Сегодня у нас в отряде праздник — отмечается наш с Юрой день рождения. (У меня, как я уже говорил, день рождения пятого числа, у Юры — восьмого). Кольку послали собирать ягоды и цветы; Гена возится с рыбой, выбирая лучших хариусов и ленков к праздничному столу; я, начистив остатки свежего лука и картошки, готовлю парадный обед. Саня в подготовке праздника не участвует: вчера он перебрал и сейчас лежит в своей палатке, маясь с похмелья. Спирт мы сегодня пить не будем: для такого дня припасена у нас бутылка коньяка (правда, дрянного) и бутылка сухого выдержанного шампанского. Сходил к нашей наледи и нарубил полное ведро льда, куда и водрузил бутылку шампанского. (Все как в лучших домах!) Торжественный ужин назначен на половину девятого.
И вот все готово! Прекрасный стол (скатерть и цветы!): рыба (ленки и хариусы), мясо (вяленая и копченая оленина), овощи (картошка и лук), ягоды (голубика), коньяк и шампанское на льду.
Праздник начинается. Сперва был дан салют разноцветными ракетами в мою честь, потом — в честь Юры. Далее — подношение подарков (подарки, правда, вручались только мне; Юре придется вручить их позднее). Мне подарили разборные кирзовые сапоги — голенища отдельно, головки отдельно (я обычно с огромным трудом снимал сапоги, особенно если удавалось подмочить портянки), и право назвать тот самый безымянный ручей, где мы с Колькой лазили по осыпи. Вдоль по этому ручью геологи выделили новую, неизвестную прежде свиту, так что Ору Николаевичу и его ребятам просто необходимо, чтобы этот ручей как-то назывался (они продолжат съемки своего листа и сюда, к Мирному).
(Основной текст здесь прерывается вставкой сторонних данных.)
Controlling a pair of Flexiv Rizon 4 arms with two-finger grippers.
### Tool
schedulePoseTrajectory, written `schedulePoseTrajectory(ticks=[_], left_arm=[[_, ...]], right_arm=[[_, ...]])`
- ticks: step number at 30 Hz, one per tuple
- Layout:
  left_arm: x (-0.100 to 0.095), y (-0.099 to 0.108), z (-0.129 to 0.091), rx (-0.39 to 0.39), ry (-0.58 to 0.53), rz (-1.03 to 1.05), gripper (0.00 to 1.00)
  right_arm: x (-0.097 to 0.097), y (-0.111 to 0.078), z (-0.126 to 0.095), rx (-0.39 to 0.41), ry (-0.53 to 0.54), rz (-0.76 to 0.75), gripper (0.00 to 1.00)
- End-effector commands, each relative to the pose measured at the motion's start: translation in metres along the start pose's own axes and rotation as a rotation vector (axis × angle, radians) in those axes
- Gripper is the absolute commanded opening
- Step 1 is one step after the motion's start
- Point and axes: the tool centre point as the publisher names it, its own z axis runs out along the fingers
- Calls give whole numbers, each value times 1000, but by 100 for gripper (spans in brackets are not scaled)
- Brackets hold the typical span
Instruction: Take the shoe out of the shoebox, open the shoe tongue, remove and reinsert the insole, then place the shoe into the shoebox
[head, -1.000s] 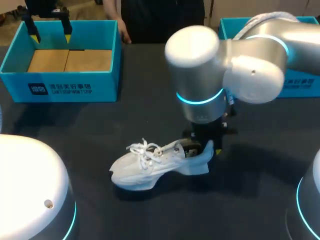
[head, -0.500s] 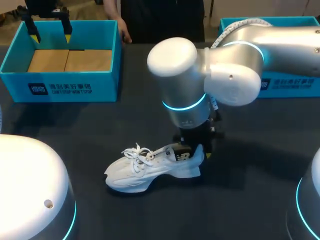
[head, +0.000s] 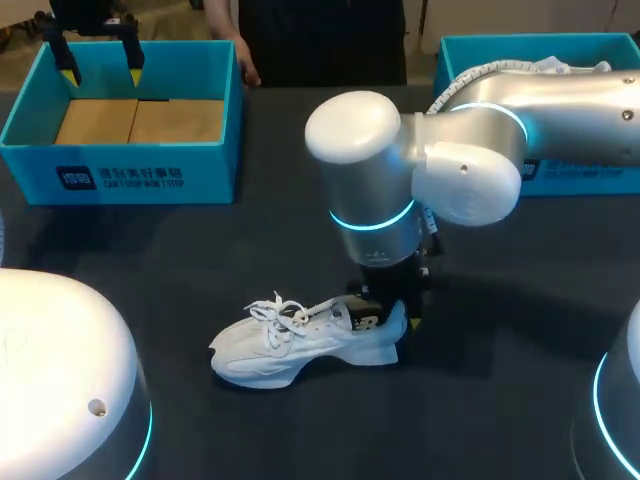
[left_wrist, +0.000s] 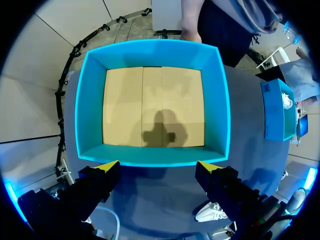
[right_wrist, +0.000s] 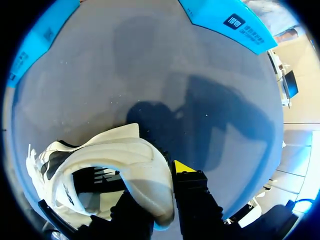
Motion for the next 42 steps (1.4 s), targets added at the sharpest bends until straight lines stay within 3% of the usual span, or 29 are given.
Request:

— Правда, — сказал Саня, немного смутившись, — мы уже его назвали, этот ручей... В твою честь, Воялом.
— Чем-чем? — удивился я.
— Да этот твой номер, — тоже смущенно сказал Гена, — помнишь: «А я люблю военных, военных, военных?!.» Ну вот отсюда и пошло — Воял — военных я люблю... Очень всем нам тогда понравился этот твой номер с песней, танцем и канканом. И Ору с его ребятами больше всех...
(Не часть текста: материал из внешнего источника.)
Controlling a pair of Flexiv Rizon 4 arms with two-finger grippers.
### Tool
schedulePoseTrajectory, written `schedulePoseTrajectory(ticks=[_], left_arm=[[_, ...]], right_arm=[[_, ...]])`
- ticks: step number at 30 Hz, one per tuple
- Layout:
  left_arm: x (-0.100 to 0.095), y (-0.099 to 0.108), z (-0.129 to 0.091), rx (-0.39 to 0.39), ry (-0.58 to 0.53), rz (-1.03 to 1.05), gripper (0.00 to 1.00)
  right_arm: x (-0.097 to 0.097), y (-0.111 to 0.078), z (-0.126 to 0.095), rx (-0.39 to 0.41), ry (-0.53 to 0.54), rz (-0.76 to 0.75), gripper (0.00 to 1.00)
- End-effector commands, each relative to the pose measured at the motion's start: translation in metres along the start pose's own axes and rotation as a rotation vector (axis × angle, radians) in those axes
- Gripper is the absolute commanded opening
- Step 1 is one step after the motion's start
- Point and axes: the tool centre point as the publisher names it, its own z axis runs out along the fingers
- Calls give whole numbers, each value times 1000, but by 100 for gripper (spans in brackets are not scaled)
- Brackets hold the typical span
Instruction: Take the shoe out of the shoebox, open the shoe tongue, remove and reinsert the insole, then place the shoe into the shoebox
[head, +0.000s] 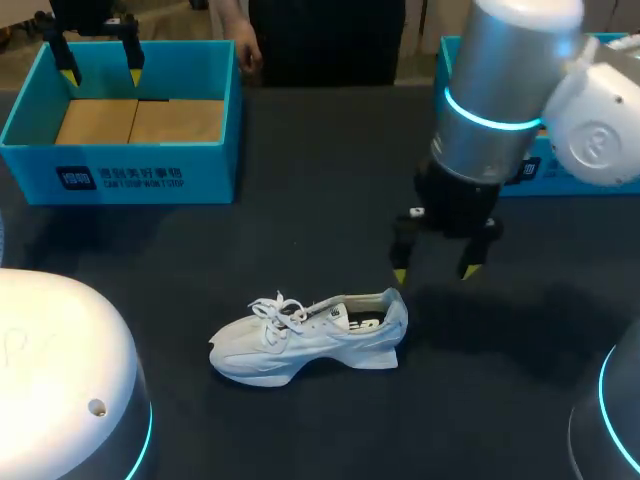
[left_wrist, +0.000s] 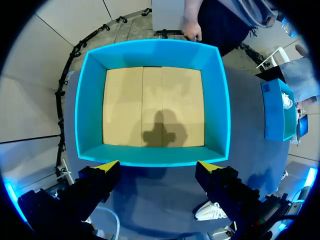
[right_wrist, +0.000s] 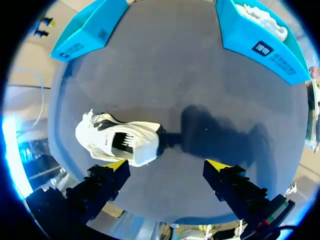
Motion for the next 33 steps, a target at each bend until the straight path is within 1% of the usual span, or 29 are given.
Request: schedulePoseTrajectory(ticks=[1, 11, 12, 13, 14, 15, 16, 17, 18, 19, 27, 28, 30, 31, 32, 33], left_arm=[[0, 0, 0, 0, 0, 0, 100], [0, 0, 0, 0, 0, 0, 100], [0, 0, 0, 0, 0, 0, 100], [0, 0, 0, 0, 0, 0, 100], [0, 0, 0, 0, 0, 0, 100], [0, 0, 0, 0, 0, 0, 100], [0, 0, 0, 0, 0, 0, 100], [0, 0, 0, 0, 0, 0, 100], [0, 0, 0, 0, 0, 0, 100], [0, 0, 0, 0, 0, 0, 100], [0, 0, 0, 0, 0, 0, 100], [0, 0, 0, 0, 0, 0, 100], [0, 0, 0, 0, 0, 0, 100], [0, 0, 0, 0, 0, 0, 100], [0, 0, 0, 0, 0, 0, 100], [0, 0, 0, 0, 0, 0, 100]], right_arm=[[-21, -26, -10, -422, 561, -385, 100], [-21, -26, -10, -422, 561, -385, 100], [-21, -24, -7, -467, 566, -426, 100], [-24, -24, -4, -513, 632, -474, 100], [-26, -23, -2, -536, 663, -496, 100], [-33, -22, 1, -601, 706, -537, 100], [-37, -21, 4, -638, 743, -565, 100], [-38, -20, 4, -665, 758, -592, 100], [-39, -20, 6, -719, 857, -691, 100], [-40, -20, 7, -718, 900, -733, 100], [-40, -20, 7, -718, 900, -733, 100], [-39, -19, 7, -742, 905, -769, 100], [-38, -19, 12, -788, 868, -811, 100], [-51, -21, 25, -946, 899, -875, 100], [-51, -21, 25, -946, 899, -875, 100], [-55, -21, 27, -986, 907, -883, 100]])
— Но мы договорились, — торопливо добавил Саня, — что, если тебе это название не понравится, мы переменим его на другое. Мы даже на карте название этого ручья специально карандашом написали.
— Ну нет, ребята, — решительно сказал я, — какой такой Воял. Да и дурачился я тогда, выпивши был... Давайте-ка лучше я по примеру всех великих путешественников назову этот ручей в честь своей супруги — Зоей.
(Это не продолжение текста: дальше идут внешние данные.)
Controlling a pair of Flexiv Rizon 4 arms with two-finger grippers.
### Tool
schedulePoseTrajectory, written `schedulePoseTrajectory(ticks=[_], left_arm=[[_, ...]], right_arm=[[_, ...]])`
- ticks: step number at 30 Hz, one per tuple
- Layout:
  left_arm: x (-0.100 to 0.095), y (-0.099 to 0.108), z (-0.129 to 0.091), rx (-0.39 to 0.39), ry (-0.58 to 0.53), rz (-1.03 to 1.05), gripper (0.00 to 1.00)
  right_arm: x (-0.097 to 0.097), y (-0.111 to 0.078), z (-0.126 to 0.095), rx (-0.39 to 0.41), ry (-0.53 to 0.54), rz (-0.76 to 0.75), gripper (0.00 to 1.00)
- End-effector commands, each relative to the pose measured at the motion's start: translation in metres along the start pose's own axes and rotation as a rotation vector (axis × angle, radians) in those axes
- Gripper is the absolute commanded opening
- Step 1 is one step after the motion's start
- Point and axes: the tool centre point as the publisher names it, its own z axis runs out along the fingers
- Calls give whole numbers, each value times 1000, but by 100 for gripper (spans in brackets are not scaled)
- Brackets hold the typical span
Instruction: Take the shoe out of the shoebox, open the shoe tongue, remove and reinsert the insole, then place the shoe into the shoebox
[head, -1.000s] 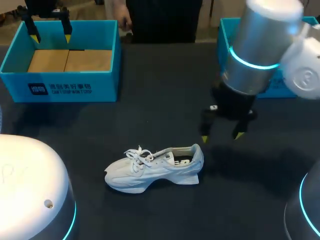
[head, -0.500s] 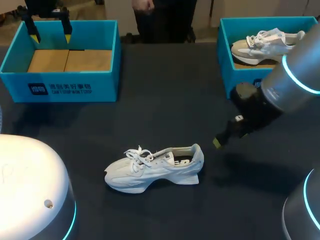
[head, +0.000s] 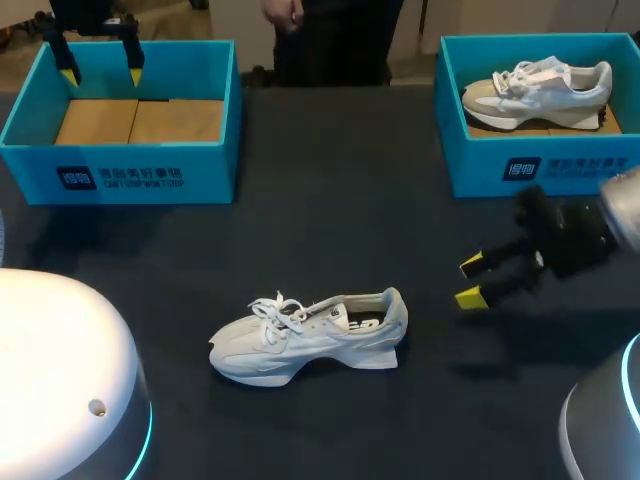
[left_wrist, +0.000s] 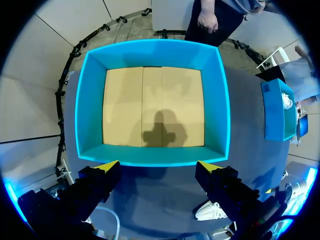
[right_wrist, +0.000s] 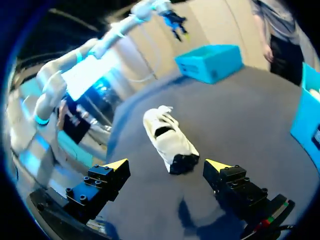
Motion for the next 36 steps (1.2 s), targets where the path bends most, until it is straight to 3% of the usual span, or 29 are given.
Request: schedulePoseTrajectory(ticks=[1, 4, 17, 20, 32, 36], left_arm=[[0, 0, 0, 0, 0, 0, 100], [0, 0, 0, 0, 0, 0, 100], [0, 0, 0, 0, 0, 0, 100], [0, 0, 0, 0, 0, 0, 100], [0, 0, 0, 0, 0, 0, 100], [0, 0, 0, 0, 0, 0, 100]], right_arm=[[-13, -27, -3, -463, 21, -173, 100], [-16, -34, -5, -474, -43, -199, 100], [-16, -41, -1, -488, -83, -249, 100], [-21, -44, 4, -467, -132, -246, 100], [-36, -51, 29, -415, -169, -253, 100], [-30, -49, 40, -354, -110, -283, 100]])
— Ну что же, — сказал Саня, — замечательное название. И звучит неплохо, и для геологии подходяще — Зойская свита. — И здесь же, за праздничным столом, вписал новое название в карту черными чернилами, а потом заполнил все необходимые документы для наречения географического объекта. Так что у моей жены на Колыме теперь есть свой собственный ручей.
Вообще-то в здешних местах большинство рек, озер, гор и долин называли именно геологи, потому что тут первыми шли они, а не топографы, люди более прозаические да к тому же еще и обремененные массой должностных инструкций о том, как именовать вновь открываемые и описываемые объекты. Даже и по названиям видно, что за люди снимали тот или иной лист. Вот, например, на одном листе: ручей Штурмовой, река Тачанка, горы Засада, Победа, Атака. Другой лист: река Кассандра, ручей Одиссей, распадок Аякса. Есть, кроме того, озеро Джека Лондона и озеро Танцующих Хариусов. Словом, много чего есть. И вот теперь ручей Зои.
Но вернемся за наш праздничный стол. После вручения подарков Саня решил сказать торжественный тост. Он встал с кружкой в руке (в кружке было шампанское), пожевал губами, поднял к небу глаза, собираясь с мыслями, потом махнул рукой и сказал:
— Ну, за вас, ребята!
На столе стояли пять кружек, и Юрина в том числе. Во все налили шампанского, причем Кольке вино страшно понравилось (а он, по его словам, пил в первый раз — настораживающий факт!). Из Юриной кружки шампанское выплеснули на ягель возле стола — так принято на Колыме, — пусть выпьет и тот, кого нет с нами, но кто, безусловно, здесь всеми своими помыслами. Колька, незнакомый со здешними обычаями, попробовал было протестовать:
— Зачем же такую прелесть выливать на землю?! Давайте лучше я ее выпью.